**TASK DETAILS:** Repeat the listing below word for word, minus the pictures.

**DATASET CONTENT:**
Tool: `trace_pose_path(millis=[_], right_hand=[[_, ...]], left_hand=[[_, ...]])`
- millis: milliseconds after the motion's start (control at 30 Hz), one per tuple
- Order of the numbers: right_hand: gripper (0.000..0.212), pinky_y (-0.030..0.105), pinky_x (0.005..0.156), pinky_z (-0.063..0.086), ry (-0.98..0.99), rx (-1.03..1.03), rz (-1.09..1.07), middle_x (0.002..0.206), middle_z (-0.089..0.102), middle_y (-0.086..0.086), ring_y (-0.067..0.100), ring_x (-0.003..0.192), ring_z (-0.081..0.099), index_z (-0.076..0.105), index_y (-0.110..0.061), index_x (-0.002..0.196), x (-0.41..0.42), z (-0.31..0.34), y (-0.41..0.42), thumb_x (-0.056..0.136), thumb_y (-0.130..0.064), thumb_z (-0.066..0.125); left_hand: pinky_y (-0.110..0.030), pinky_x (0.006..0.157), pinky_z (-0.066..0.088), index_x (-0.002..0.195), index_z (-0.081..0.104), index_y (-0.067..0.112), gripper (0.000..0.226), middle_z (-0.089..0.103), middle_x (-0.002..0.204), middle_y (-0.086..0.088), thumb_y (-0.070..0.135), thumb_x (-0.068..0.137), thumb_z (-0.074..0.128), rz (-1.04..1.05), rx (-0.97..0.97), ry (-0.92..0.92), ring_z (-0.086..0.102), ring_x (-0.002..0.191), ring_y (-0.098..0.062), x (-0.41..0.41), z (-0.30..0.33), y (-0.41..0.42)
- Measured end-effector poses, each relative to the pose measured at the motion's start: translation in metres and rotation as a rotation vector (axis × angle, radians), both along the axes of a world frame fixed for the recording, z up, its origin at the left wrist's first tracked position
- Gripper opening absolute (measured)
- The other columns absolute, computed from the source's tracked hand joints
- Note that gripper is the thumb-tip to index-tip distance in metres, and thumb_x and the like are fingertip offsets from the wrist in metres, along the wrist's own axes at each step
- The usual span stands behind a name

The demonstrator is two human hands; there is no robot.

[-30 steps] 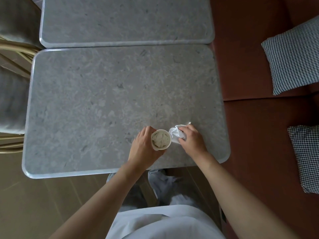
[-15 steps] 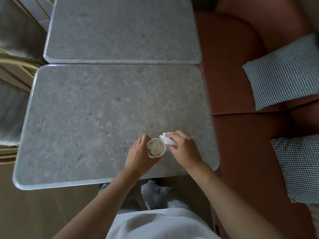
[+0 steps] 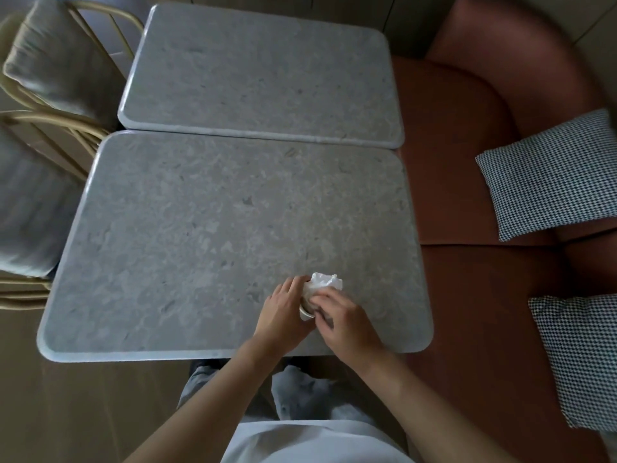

**RESPONSE:**
Tool: `trace_pose_path(millis=[_], right_hand=[[_, ...]], left_hand=[[_, ...]])`
- millis: milliseconds after the motion's start (control at 30 Hz), one per tuple
- Order of the numbers: right_hand: gripper (0.000..0.212), pinky_y (-0.030..0.105), pinky_x (0.005..0.156), pinky_z (-0.063..0.086), ry (-0.98..0.99), rx (-1.03..1.03), rz (-1.09..1.07), middle_x (0.002..0.206), middle_z (-0.089..0.102), middle_y (-0.086..0.086), ring_y (-0.067..0.100), ring_x (-0.003..0.192), ring_z (-0.081..0.099), index_z (-0.076..0.105), index_y (-0.110..0.061), index_x (-0.002..0.196), x (-0.41..0.42), z (-0.31..0.34), y (-0.41..0.42), thumb_x (-0.056..0.136), thumb_y (-0.130..0.064), thumb_z (-0.066..0.125); left_hand: pinky_y (-0.110..0.030), pinky_x (0.006..0.157), pinky_z (-0.066..0.088), index_x (-0.002..0.195), index_z (-0.081..0.104), index_y (-0.067..0.112), gripper (0.000..0.226), middle_z (-0.089..0.103), middle_x (-0.002..0.204), middle_y (-0.086..0.088), thumb_y (-0.070..0.135), thumb_x (-0.068..0.137), thumb_z (-0.074..0.128), rz (-1.04..1.05), rx (-0.97..0.97), ry (-0.92..0.92), ring_z (-0.086..0.102), ring_x (-0.002..0.191), ring_y (-0.098..0.062), x (-0.41..0.41), z (-0.30..0.33), y (-0.41..0.42)
- Measured end-effector poses, each relative to the pose measured at the motion's start: translation in metres and rotation as a rotation vector (axis × angle, radians), both along the axes of a world frame fixed for the recording, z up, its origin at the left wrist's first tracked position
- Gripper opening absolute (measured)
- The other columns absolute, computed from the source's tracked hand joints
- Note that gripper is the thumb-tip to index-tip distance in metres, and thumb_x and the like are fingertip offsets from the wrist in metres, along the wrist's own axes at each step
- The usual span stands behind a name

The demonstrator is two human hands; there is no robot.

[-30 steps] 
[-15 steps] 
[+0 steps] 

The output for this exercise is finished.